Janice Raymond, a Professor Emerita of the University of Massachusetts in Amherst, and Teresa Ulloa Ziáurriz, the Regional Director of CATW – Latin America and the Caribbean, attended the Second International Forum on Women’s Rights held in Mar del Plata on September 4-5, 2014 focusing this year on human trafficking. The two-day event brought together survivors, national and international experts, and representatives of international organizations.

Published in Argentina’s Télam network. Translation for CATW by Bartosz Pełka.

Educating young men is a strategy for combatting trafficking in women, agreed upon by the international experts who participated in the Second International Forum of Women’s Rights held in Mar del Plata, where it was confirmed that 7153 victims of trafficking were rescued in Argentina.

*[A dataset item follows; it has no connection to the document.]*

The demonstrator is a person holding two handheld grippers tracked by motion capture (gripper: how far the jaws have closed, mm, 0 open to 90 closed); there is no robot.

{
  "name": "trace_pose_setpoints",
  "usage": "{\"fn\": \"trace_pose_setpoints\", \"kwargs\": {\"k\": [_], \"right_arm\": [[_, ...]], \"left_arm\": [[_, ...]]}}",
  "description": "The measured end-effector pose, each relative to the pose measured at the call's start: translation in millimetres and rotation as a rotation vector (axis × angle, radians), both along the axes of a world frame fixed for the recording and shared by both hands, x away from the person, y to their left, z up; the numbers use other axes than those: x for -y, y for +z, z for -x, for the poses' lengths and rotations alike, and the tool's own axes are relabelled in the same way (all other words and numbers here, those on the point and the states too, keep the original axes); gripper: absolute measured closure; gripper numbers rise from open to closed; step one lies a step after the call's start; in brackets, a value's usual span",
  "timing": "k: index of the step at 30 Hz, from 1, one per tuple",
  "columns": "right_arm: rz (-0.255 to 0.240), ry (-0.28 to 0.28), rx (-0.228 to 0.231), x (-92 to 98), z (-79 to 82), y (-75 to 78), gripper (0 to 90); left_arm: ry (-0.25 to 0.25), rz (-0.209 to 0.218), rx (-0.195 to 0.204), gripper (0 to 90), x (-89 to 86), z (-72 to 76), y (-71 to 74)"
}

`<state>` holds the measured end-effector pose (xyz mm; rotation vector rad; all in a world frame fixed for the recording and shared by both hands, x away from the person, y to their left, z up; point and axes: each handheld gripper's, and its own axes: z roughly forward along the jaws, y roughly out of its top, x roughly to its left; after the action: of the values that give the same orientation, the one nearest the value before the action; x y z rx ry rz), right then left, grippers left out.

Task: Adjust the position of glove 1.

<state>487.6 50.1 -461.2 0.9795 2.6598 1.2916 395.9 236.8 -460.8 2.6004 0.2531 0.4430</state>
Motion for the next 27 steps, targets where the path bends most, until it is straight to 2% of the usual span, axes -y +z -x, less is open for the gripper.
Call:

This figure represents the period between April 2008 and July 2014 and was announced by the coordinator of the national program for people affected by trafficking, Rescue and Accompaniment, Zaida Gatti, who noted that 52 percent of those victims were exploited in the workforce while 48 percent were trafficked for commercial sexual exploitation.

“Statistics are important for evidence-based interventions,” stated Joy Ngozi Ezelio, former UN Special Rapporteur on trafficking in persons, while discussing the issue of sexual exploitation with Marcelo Colombo of the Attorney’s Office Against Trafficking, the UN representative Valeria Guerra, prosecutor Mario Gomez and Janice Raymond. “Without demand there is no supply, so you have to address the demand,” said Raymond, who is a professor at the University of Massachusetts in Amherst, a member of the Coalition Against Trafficking in Women (CATW) and an expert on the subject.

“Don’t punish the victims, punish those who comprise all other aspects of this industry of the exploitation of women,” said Raymond who opposes legalization of prostitution. “In the Netherlands, where it [prostitution] is regulated, the industry is infiltrated by the organized crime and women are still the ones who lose.” For Raymond, legalization of prostitution “is a gift to pimps. It promotes sex trafficking, expands the sex industry, increases the number of clandestine operations, and fosters sexual exploitation of children. It [legalization] neither protects women, nor presents them with a choice, but instead increases demand encouraging to buy sex in a permissible environment.”

Raymond stressed the importance of educating young men. “In Sweden where customers are penalized, when they are arrested for the first time, they are obligated to participate in workshops, led by formerly exploited women and designed to make them aware of what generates commercial sexual exploitation. The level of recidivism among attendees of such workshops is low.”

A similar statement was made by Teresa Ulloa Ziáurriz of Mexico, director of CATW – Latin America and the Caribbean: “This is the most illogical time for the existence of prostitution: men do not have to pay for sex. We are working with young people so that they do not become consumers and traffickers.”

CATW-LAC campaigned during the last World Cup to spread awareness about sex trafficking of women during the event. The campaign was featured in the media, including Argentina’s International Network of Journalists with Gender Perspectives. “We took young men to present the campaign in Brazil for them to see what was happening. We documented how the exploitation of women and girls was a reality. Even though it has been a good experience, we are already working to be better prepared for the 2016 Olympics,” said the leader in dialogue with Télam.

For Ulloa, [to stop commercial sexual exploitation] “you have to make visible to the client that which was hidden so far.” She insisted that “the workforce of young people can lead a silent revolution from one generation to the next, if only we establish laws on education against exploitation of women.”

The Forum, organized by the Provincial Council of Women of the Buenos Aires province, gathered more than 2000 people for two days who came to analyze, together with domestic and foreign experts, the current situation, progress and remaining challenge of combatting trafficking in human beings.”